International Scientific Conference on Hardwood Processing
The growing demand for engineered wood products in the construction sector has resulted in the diversification of the product offer. Used marginally in structural products in North America, northern hardwoods are now attracting a growing interest from industry and policy makers because of their outstanding strength as well as their high availability and distinctive appearance. Currently, there is no standard in Canada governing the use of hardwoods in the manufacturing of glued-laminated timber. As part of a larger project aiming to assemble the basic knowledge that would lead to such standard, the specific objective of this study was to assess the shear strength in dry and wet conditions of assemblies made from different hardwood species and structural adhesives.

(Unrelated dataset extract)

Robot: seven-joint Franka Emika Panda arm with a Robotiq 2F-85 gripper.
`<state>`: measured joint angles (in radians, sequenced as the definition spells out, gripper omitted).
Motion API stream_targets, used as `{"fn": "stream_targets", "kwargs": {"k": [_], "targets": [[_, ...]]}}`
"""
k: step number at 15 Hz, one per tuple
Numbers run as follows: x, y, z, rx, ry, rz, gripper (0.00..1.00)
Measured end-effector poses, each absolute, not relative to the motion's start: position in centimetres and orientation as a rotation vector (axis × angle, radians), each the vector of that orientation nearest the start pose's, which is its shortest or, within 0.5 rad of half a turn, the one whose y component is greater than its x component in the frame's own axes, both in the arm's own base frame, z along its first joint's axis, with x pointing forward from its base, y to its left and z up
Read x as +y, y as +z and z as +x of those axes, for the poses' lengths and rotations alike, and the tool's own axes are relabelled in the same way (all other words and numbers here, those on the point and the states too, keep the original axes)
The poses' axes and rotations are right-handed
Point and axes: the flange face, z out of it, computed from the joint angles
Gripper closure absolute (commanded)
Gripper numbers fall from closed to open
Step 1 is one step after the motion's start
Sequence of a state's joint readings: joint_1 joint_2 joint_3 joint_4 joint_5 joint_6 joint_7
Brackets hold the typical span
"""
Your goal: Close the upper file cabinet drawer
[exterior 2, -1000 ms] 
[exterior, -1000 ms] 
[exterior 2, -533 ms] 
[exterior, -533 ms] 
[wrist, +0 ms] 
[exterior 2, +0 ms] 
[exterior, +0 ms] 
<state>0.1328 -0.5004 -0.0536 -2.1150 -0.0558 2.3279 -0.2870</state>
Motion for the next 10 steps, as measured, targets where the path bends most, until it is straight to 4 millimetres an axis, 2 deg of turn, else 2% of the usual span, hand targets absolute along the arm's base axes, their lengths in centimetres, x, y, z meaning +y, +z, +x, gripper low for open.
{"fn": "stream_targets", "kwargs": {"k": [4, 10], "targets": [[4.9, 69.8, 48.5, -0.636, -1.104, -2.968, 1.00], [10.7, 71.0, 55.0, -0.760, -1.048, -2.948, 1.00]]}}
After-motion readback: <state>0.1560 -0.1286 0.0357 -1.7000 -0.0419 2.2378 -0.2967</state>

Results suggest that a mean shear strength as high as 20.5 MPa for white oak, 18.8 MPa for white ash and respectively 18.2 MPa and 17.4 MPa for yellow birch and paper birch can be obtained in dry conditions. The choice of adhesive did not affect the dry shear strength of our specimens, but differences were observed in wet conditions. Specimens bonded with melamine-formaldehyde adhesive had generally the highest wet shear strength and wood failure values. Our results also highlight the important influence of wood density on the percentage of failure that occurs in wood and, to a lesser extent, on shear strength. Further investigations on finger joint strength and full-size bending tests will allow confirming the potential for the investigated species to be used in glued-laminated timber.